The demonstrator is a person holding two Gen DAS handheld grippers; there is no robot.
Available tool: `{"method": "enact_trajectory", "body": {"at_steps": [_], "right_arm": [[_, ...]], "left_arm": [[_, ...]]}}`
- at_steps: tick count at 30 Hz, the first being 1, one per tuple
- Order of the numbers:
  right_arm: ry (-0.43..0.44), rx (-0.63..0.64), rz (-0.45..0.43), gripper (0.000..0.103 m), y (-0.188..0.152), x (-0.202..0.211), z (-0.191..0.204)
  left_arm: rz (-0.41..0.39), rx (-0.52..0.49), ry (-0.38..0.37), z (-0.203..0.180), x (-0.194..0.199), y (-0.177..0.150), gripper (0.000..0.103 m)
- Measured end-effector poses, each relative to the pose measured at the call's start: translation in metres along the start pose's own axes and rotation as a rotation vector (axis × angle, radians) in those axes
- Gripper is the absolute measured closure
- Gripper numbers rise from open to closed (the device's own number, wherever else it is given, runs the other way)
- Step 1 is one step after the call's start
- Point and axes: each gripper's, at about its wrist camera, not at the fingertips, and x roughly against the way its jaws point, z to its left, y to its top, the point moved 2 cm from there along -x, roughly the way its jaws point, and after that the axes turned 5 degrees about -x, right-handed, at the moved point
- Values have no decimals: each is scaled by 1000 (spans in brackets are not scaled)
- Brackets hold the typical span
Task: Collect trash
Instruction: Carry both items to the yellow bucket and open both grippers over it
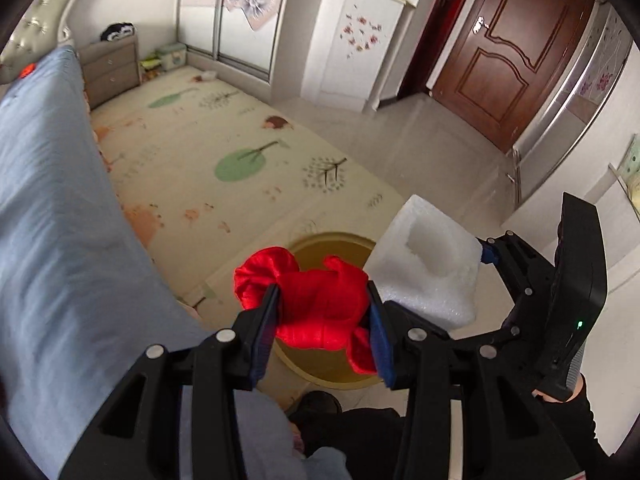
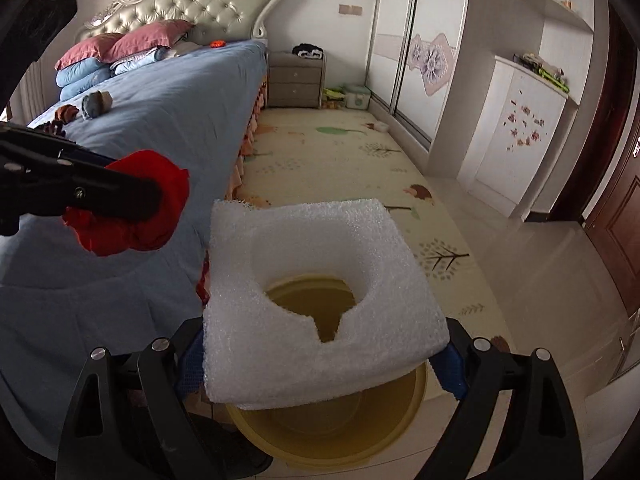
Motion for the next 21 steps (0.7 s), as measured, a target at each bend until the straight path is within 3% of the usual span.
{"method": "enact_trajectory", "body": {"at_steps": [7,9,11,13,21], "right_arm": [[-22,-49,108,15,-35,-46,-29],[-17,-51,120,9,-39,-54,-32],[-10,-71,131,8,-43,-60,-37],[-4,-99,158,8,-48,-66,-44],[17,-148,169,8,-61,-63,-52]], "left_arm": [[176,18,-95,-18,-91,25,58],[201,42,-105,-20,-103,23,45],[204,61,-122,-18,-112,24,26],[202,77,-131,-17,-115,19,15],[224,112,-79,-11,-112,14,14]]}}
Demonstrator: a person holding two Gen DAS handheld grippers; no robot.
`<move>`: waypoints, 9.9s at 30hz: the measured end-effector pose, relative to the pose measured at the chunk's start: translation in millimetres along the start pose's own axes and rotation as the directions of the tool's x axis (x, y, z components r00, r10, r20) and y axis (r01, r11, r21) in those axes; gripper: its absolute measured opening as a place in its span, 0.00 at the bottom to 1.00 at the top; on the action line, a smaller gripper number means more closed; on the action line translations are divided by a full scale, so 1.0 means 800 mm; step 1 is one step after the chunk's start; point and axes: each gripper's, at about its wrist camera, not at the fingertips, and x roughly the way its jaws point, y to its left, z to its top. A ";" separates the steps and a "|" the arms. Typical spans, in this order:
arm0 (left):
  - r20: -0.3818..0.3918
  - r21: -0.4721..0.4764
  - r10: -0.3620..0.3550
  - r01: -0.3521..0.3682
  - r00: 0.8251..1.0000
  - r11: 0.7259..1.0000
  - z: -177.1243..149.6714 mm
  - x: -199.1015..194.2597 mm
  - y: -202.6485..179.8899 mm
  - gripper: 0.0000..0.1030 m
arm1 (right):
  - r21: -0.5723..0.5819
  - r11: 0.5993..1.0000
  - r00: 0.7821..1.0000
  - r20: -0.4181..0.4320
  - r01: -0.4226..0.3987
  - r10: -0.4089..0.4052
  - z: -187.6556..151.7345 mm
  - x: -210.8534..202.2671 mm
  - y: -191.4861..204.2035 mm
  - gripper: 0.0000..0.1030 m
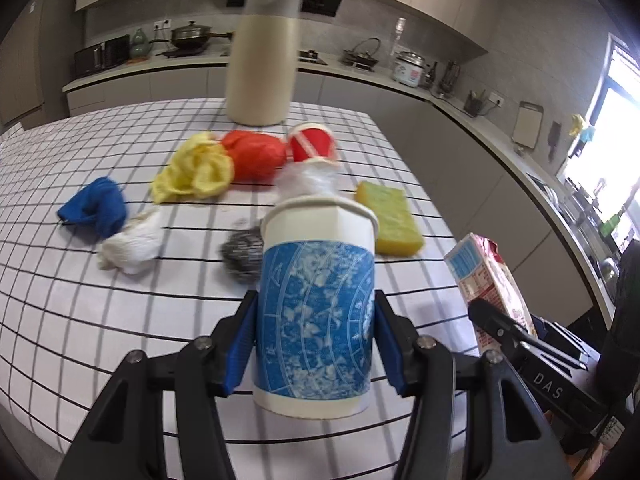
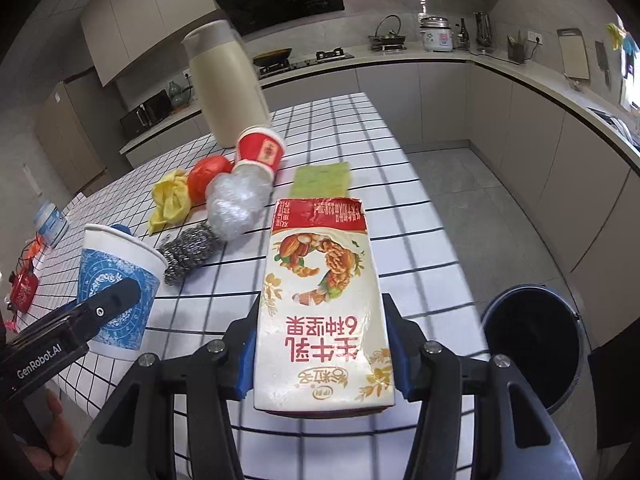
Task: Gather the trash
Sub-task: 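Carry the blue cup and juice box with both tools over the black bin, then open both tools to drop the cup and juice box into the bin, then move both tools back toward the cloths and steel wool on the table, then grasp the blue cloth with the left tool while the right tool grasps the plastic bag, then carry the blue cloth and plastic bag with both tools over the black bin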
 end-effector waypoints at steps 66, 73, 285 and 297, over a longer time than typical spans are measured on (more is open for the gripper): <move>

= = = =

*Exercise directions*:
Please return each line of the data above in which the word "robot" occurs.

*Completed exercise*:
The demonstrator is a person holding two Gen DAS handheld grippers; there is no robot.
Demonstrator: a person holding two Gen DAS handheld grippers; no robot.

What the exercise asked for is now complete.